Aucun de ses deux parents ne lui avait jamais donné la raison de leur séparation. Ce qui était sûr, c'était qu'aucun d'entre eux n'avait refait sa vie après cela. Lupita avait de nombreux cousins de part et d'autre de l'Atlantique, mais aucun demi-frère, ni aucune demi-sœur. Personne. Elle était unique. Parfois, ça la chagrinait.

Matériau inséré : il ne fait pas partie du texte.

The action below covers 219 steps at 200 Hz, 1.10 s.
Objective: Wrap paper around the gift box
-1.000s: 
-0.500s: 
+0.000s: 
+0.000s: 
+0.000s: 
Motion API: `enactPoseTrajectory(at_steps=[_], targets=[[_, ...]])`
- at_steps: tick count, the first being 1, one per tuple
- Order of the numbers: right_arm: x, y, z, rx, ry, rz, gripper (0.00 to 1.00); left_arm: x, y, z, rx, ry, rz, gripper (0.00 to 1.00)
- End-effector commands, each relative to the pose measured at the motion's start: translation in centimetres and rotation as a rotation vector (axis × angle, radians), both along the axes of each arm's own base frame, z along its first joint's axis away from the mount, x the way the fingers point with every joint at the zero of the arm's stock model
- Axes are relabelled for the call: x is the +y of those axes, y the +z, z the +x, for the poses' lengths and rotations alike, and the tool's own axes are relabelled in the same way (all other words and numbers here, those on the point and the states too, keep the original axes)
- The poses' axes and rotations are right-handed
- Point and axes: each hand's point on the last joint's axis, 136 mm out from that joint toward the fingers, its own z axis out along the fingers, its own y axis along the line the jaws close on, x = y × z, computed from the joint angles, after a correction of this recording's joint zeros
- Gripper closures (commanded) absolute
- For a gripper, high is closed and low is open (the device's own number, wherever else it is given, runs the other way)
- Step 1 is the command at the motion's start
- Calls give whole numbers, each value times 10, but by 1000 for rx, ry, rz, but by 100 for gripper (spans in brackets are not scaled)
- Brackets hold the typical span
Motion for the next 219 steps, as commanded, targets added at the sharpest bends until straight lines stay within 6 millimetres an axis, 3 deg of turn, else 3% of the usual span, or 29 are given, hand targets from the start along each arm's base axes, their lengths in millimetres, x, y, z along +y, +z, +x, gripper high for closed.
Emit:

— Mais qu'est-ce que tu fabriques, maintenant ?

— Je nettoie, maman.

— Laisse-moi cet ordinateur tranquille ! Il a l'air de refonctionner ! Ça suffira !

Mercedes n'avait jamais pu accepter que sa fille, intelligente, et particulièrement douée en maths, ne fasse « que » de l'informatique. Et même pas en passant dans une grande école ! Non ! Toute seule, en « bidouillant ». Or, seul comptait à ses yeux le fait qu'elle n'avait pas obtenu tous ces beaux diplômes, inutiles pour la plupart, qui permettaient néanmoins de montrer patte-blanche pour le moindre poste dans une entreprise. En France, l'illusion de la compétence avait souvent plus d'importance que la compétence elle-même. Ça donnait parfois des chefs d'une stupidité remarquable, mais au CV faramineux.

Mercedes adhérait à cette logique. Pas Lupita. Deux ans auparavant, elle avait décidé de ne pas poursuivre ses études. Elle s'y ennuyait et ne faisait rien de ce qu'elle aimait vraiment. Elle avait claqué la porte de la prépa de maths sans regret. C'était la décision que ne lui pardonnerait jamais sa mère, qui avait refusé de payer pour une autre formation, croyant sans doute que sa fille fléchirait sous son autorité. Ça n'avait pas fonctionné. Non seulement Lupita avait arrêté ses études, mais elle avait quitté le nid pour lui échapper.

Quand Lupita avait appelé pour prévenir qu'elle passerait prendre un truc dans les affaires qu'elle avait laissé dans l'appartement de sa mère, Mercedes en avait profité, car elle se débattait avec un « gros »problème informatique. Et sans vouloir reconnaître ouvertement les compétences de sa fille, elle savait que cette dernière résoudrait tout en un rien de temps.

— Tu es sûre que tu ne veux pas que je nettoie ?

— Oui. C'est bon. Tu en as assez fait, finit par dire Mercedes sur un ton désagréable qu'elle n'arrivait pas à contenir, conséquence directe de l'aide qu'elle avait été obligée de demander.

— Pas de problème. Je vais chercher mon vieil ordinateur.

— Pourquoi as-tu besoin de ce vieux machin ? L'autre ne fonctionne plus ?Je croyais que tu pouvais tout réparer ?

C'était le cas, mais encore fallait-il pouvoir acheter des pièces neuves. Ce que Lupita n'avait pas les moyens de faire pour le moment, mais elle ne le reconnaîtrait jamais devant sa mère. Leur histoire se résumait à ça : deux forts caractères face à face, et campés sur leurs positions respectives.